The bifurcated Republican presidential nomination contest that is unfolding this week in Nevada — a nonbinding primary on Tuesday and a caucus on Thursday — was orchestrated by Republican leaders to assure another delegate victory for Donald J. Trump in his march to the nomination.
Nikki Haley, the former United Nations ambassador, is not even spending time or money in Nevada, focusing her attention on the primary later this month in South Carolina, her home state. Indeed, the contest has given Mr. Trump’s last remaining rival a chance to borrow a phrase from the former president.
Nevada is “rigged for Trump,” Ms. Haley’s campaign manager, Betsy Ankney, told reporters in a conference call Monday, adding: “We have not spent a dime nor an ounce of energy on Nevada.”
Given all that — and the fact that Mr. Trump has already piled up big victories in Iowa and New Hampshire — the Nevada contests aren’t expected to be any kind of a turning point in a race that many Republicans already think is all but over. Polls suggest Mr. Trump has a commanding lead over Ms. Haley in South Carolina.

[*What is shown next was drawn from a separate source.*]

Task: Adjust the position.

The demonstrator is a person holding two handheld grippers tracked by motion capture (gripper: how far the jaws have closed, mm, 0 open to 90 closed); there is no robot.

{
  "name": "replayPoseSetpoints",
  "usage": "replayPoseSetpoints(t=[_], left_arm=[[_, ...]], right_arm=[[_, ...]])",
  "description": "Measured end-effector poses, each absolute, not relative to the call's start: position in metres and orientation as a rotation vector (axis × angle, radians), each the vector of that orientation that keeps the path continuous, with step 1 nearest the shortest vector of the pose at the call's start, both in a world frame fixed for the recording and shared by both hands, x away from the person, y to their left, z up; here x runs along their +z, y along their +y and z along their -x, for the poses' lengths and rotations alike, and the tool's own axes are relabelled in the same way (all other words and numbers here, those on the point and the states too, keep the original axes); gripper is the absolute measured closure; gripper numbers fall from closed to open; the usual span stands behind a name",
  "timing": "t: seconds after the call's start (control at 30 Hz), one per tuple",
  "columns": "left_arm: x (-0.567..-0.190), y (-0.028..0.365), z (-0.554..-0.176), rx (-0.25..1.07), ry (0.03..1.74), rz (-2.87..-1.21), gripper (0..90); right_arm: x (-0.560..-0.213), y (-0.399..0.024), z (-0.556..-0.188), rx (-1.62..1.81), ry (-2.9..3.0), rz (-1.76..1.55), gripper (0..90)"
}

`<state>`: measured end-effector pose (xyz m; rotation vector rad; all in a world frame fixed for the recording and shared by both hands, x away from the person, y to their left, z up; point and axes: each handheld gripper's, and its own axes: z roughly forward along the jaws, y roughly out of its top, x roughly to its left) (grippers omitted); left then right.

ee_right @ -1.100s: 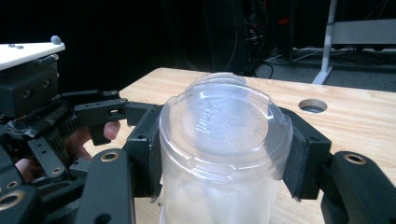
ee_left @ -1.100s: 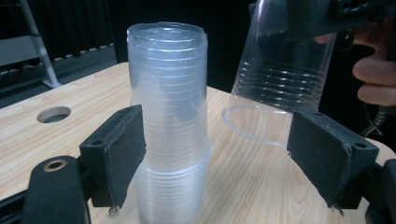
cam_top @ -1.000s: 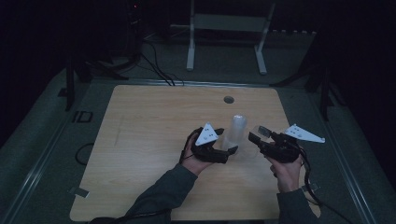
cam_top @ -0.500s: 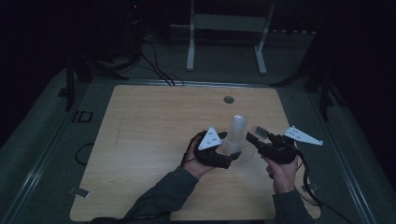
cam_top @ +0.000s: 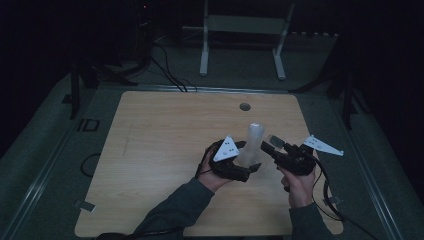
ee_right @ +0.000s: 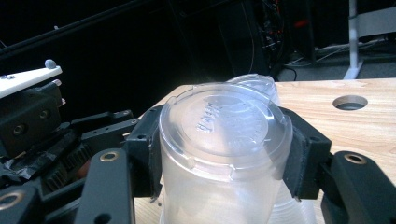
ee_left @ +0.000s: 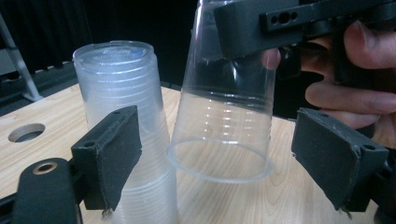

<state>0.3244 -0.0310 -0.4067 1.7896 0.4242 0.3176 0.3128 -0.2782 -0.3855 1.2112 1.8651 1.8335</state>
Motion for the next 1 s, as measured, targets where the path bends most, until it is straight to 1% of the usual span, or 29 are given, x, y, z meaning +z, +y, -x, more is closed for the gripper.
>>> replayPoseSetpoints(t=[0.77, 1.0], left_arm=[[-0.403, -0.044, -0.323, 0.330, 0.405, -1.769, 15.8], [-0.405, -0.045, -0.323, 0.329, 0.417, -1.742, 15.3]], right_arm=[[-0.387, -0.275, -0.316, 1.969, 1.847, -1.261, 40.7], [-0.385, -0.275, -0.318, 2.076, 1.823, -1.281, 40.7]])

But it does have some capacity to reveal more about voters — and not just any voters, but swing-state voters. And it may not be a total washout for Ms. Haley.
Perhaps more than that, the race in Nevada has emerged as an object lesson of what Mr. Trump — who has spent years accusing Democrats of tampering with election rules — has done, in the courts and through aggressive use of party rules, to assure that he wins his party’s nomination. (There is also a Democratic primary, but President Biden has the field pretty much to himself).